- Active: 17 February 1942– 9 October 1944
- Country: Nazi Germany
- Branch: Heer (Wehrmacht)
- Type: Infantry
- Size: Division
- Engagements: World War II Battle of the Caucasus; Kuban bridgehead; Second Jassy–Kishinev Offensive;

Commanders
- Notable commanders: Fritz Becker

= 370th Infantry Division =

The 370th Infantry Division, (German: 370. Infanterie-Division) was an infantry division of the German Army during World War II, active from 1942 to 1944.

== History ==
The 370th ID was formed on February 17, 1942 in Reims, France as part of the 19th wave of infantry divisions formed during the war.
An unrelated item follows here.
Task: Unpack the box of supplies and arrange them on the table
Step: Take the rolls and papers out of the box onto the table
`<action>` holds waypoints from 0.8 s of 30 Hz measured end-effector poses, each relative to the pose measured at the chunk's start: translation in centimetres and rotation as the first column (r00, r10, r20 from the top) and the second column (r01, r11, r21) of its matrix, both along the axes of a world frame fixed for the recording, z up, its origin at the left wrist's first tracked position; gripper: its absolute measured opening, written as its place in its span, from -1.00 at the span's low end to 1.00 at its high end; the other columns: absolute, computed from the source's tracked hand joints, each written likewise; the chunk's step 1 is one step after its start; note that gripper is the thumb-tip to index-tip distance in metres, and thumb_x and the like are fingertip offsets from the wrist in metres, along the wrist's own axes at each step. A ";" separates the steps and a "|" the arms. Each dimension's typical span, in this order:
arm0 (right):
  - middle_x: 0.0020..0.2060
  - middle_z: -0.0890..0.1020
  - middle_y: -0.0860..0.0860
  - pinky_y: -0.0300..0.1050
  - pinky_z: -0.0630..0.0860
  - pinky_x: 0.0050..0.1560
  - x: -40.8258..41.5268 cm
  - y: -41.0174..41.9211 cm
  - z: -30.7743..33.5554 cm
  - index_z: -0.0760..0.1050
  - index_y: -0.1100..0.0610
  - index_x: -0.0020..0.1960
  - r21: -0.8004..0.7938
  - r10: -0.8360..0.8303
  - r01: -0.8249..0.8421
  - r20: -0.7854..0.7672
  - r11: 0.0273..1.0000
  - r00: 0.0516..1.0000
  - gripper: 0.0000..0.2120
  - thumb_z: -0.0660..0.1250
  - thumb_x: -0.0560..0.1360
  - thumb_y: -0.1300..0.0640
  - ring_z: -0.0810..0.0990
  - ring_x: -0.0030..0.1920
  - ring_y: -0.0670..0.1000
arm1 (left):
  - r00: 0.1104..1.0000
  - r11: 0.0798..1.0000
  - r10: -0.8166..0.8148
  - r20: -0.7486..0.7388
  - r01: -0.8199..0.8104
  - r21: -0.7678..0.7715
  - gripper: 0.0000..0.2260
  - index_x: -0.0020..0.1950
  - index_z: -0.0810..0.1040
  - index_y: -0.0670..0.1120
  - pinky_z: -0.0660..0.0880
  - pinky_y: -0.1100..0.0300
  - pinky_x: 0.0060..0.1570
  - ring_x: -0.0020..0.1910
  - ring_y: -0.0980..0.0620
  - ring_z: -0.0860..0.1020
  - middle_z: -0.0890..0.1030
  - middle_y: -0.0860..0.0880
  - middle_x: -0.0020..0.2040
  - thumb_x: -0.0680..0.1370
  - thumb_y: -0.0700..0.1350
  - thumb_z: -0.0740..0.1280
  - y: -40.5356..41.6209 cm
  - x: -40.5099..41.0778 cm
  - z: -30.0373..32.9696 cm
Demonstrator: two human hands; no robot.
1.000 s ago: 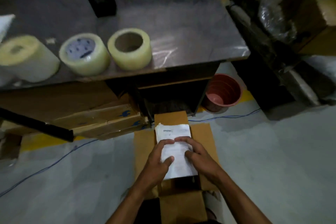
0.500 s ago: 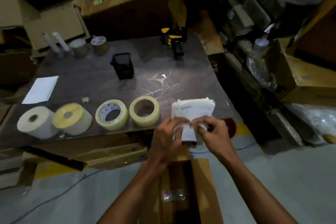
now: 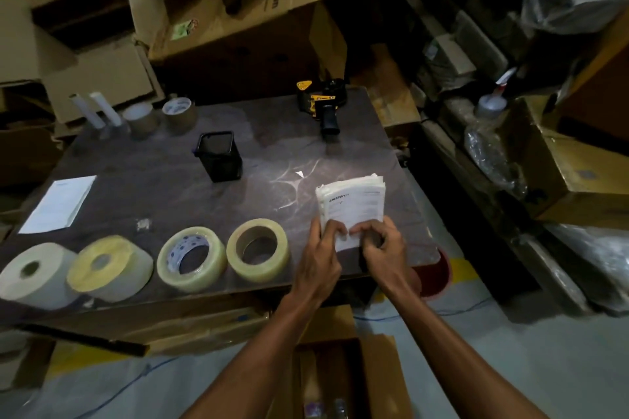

After the division had carried out security tasks in northern France, it was transferred to the southern section of the Eastern Front in June 1942 and joined the 17th Army in Army Group South. After being deployed at the Mius River, the 370 ID marched over Rostov-on-Don together with the 1st Panzer Army into the Caucasus. In January 1943, the 370th Infantry Division participated in the defense of the Kuban bridgehead. From autumn 1943 to March 1944 the division was in action near Cherson and Mykolaiv with the 6th Army. In December 1943 it was reorganized into a new type 44 division.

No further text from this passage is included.